2) “Two thousand employees underwent a career alternative enhancement program.”
3) “An intellectual property broker was engaged as a strategy to actualize greater positivism about the region.”
4) “Let’s revisit that issue to align our end-state visions.”
5) “Cascade this to your people and see what the push-back is.”
6) “He experienced a sudden deceleration trauma as the consequence of a system failure in his aerodynamic personnel decelerator.”
7) “The soldier was discovered with a ballistically-induced aperture in the subcutaneous environment. He had experienced a terminal episode.”
8) “The village was pacified.”
9) “The library has been liberated.”
10) “An expenditure of $35 was initiated for a hundred wood interdental stimulators.”
11) “Your son shows optimal positive emotive response to peer interaction during nonclassroom recreational-agenda time periods.”
12) “Our fixed-wing aircraft visited and acquired the objective.

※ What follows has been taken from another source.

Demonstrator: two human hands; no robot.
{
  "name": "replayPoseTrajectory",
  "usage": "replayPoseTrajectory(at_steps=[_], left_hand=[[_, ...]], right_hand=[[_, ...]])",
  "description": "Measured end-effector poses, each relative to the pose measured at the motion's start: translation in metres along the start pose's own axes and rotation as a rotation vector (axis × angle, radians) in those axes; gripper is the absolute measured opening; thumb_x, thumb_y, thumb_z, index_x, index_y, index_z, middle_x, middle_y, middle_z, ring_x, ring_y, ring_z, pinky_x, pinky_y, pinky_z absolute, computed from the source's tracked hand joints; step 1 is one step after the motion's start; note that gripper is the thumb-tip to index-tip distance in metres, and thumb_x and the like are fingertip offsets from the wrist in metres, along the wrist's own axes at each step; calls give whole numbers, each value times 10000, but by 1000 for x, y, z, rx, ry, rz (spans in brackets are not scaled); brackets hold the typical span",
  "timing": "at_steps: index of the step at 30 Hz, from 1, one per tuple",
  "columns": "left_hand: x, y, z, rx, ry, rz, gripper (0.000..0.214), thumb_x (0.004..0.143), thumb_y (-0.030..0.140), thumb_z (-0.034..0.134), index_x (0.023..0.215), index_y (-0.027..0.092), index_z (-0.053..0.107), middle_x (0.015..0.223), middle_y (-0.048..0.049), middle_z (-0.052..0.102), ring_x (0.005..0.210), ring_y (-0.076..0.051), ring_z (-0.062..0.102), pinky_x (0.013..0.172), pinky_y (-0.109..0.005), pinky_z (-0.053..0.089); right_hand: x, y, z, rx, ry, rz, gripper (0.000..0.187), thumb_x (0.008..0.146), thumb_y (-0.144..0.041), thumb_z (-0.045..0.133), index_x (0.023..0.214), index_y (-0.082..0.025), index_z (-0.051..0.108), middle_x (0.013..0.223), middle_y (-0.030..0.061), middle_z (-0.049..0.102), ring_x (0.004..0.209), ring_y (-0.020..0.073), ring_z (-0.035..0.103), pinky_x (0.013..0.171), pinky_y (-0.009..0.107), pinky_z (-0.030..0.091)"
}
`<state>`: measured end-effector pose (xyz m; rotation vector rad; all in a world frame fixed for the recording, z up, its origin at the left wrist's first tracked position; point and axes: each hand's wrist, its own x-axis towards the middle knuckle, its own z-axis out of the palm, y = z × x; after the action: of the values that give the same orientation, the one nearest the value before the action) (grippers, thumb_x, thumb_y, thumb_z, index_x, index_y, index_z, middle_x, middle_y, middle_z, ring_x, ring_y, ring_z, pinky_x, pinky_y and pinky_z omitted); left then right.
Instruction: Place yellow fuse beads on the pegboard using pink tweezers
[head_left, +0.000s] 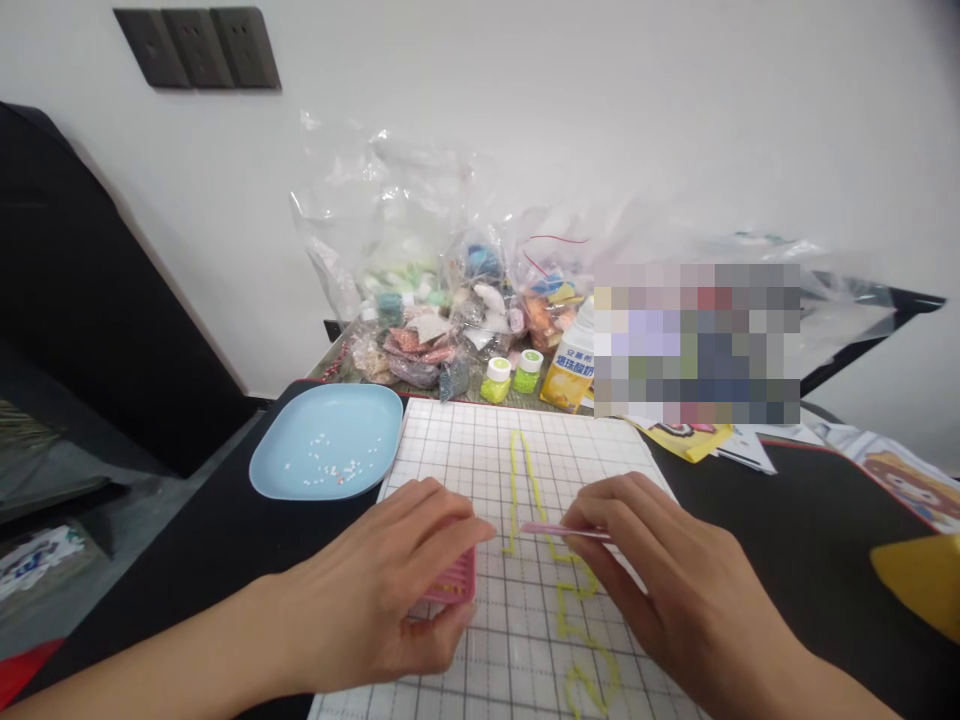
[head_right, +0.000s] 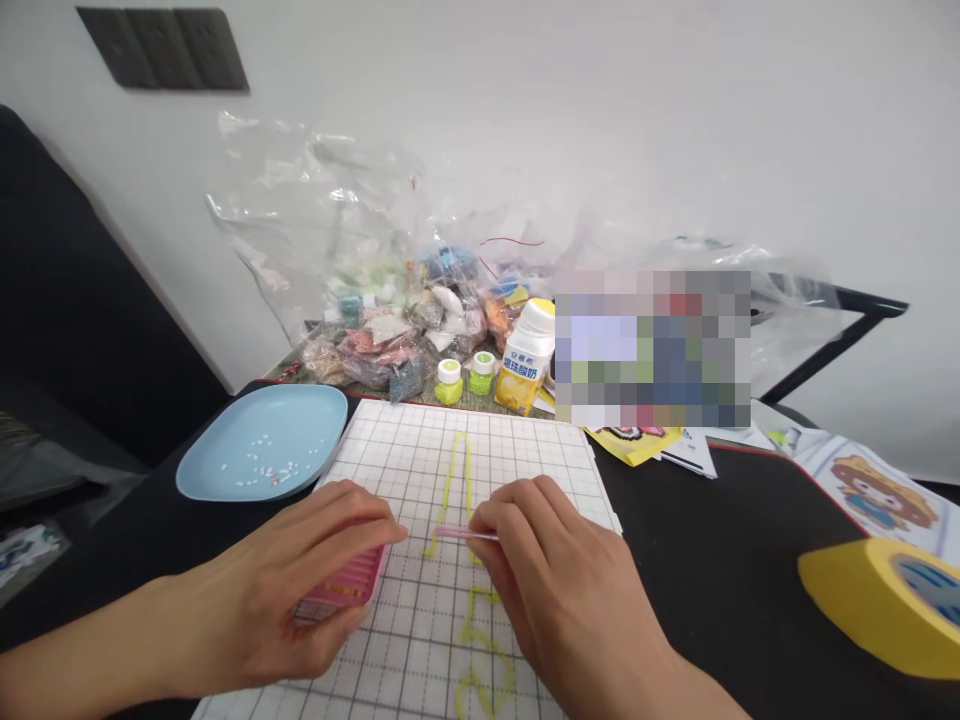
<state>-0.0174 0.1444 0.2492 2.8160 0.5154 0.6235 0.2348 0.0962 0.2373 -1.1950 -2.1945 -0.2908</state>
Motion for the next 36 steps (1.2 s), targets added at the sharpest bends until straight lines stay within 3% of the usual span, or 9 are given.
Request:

There was minimal incontinent ordnance and therefore acceptable levels of collateral soft-target damage.”
13) “Gridlock occurred due to failure of an electronically adjusted, color-coded vehicular-flow control mechanism.”

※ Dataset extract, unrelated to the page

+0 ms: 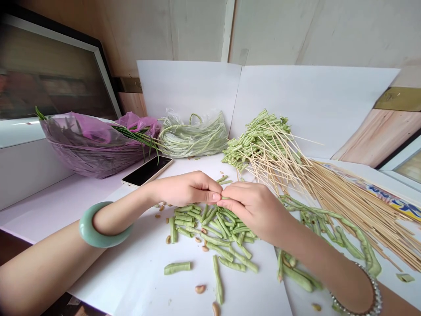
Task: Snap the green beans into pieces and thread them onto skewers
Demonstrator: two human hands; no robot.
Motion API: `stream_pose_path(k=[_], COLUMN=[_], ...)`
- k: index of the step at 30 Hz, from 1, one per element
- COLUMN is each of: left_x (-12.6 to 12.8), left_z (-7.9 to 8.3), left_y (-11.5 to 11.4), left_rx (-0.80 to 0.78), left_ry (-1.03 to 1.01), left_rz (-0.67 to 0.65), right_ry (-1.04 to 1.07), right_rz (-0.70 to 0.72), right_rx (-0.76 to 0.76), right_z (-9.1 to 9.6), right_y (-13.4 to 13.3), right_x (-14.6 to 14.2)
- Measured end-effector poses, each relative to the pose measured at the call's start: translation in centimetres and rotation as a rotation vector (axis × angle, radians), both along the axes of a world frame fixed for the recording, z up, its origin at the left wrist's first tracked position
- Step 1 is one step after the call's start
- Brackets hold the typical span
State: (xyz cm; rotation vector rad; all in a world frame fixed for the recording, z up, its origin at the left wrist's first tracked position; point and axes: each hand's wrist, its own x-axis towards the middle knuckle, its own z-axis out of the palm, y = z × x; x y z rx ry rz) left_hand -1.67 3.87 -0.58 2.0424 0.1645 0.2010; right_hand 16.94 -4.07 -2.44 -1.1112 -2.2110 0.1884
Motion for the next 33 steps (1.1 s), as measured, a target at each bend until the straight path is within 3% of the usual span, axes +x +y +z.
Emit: stream_pose_path(k=[4,8,10,12,16,20,25,29,33], left_x=[-0.6,-0.7,-0.4,-0.1,0.4,0.5,0.3,0.3,0.5], left_z=[0.7,0.8,0.5,0.2,-0.3,-0.4,-0.8,-0.9,-0.8], left_y=[-0.7,-1.1,-1.2,-1.0,-0.2,0.4,0.6,0.4,0.3], left_rx=[-0.395,-0.504,-0.524,-0.543,-0.463,-0.296,-0.157,-0.126,-0.113], left_ry=[0.067,0.045,-0.039,-0.132,-0.149,-0.061,0.041,0.074,0.113], left_rz=[-0.208,-0.327,-0.29,-0.163,0.154,0.38,0.42,0.372,0.324], right_ry=[0.156,0.333,0.378,0.352,0.148,-0.048,-0.198,-0.219,-0.269], right_rz=[0.211,0.224,0.15,0.043,-0.185,-0.285,-0.322,-0.298,-0.17], right_rx=[-0.278,-0.316,-0.281,-0.243,-0.157,-0.048,0.104,0.213,0.222], right_z=[0.7,1.3,1.4,1.2,0.0,-1.0,-0.9,-0.8,-0.8], right_y=[-0.6,-0.7,-0.4,0.1,1.1,1.6,1.4,0.9,0.4], right_x=[-0.5,-0.8,-0.5,-0.1,0.7,1.2,1.2,0.6,0.1])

14) “The Engineering Department experienced advanced downward adjustments”
15) “Our company produces social-expression products.”
16) “Single-purpose agricultural structures can generate geographically magnified olfactory stress.”
Only someone with a decent education and a broad vocabulary can write as badly as the sentences you’ve just read. Here, in more precise language, is what the writers were actually trying to say (or, in many cases, intentionally not saying):
Choose words carefully, so your writing doesn't land with a splat. |
EXAMPLES OF CLEAR WRITING
1) “Our company lost money in the fourth quarter.”
2) “We laid off two thousand employees.”
3) “Pittsburgh hired a public relations expert to promote the city.”
4) “Let’s come back to that problem later and see if we share the same goals for solving it.”
5) “Please inform your employees about this and see what they say.”
6) “Your son’s parachute didn’t open, and he died when he hit the ground.”
7) “The soldier was shot and killed.”
8) “We bombed the village until nothing was left alive.”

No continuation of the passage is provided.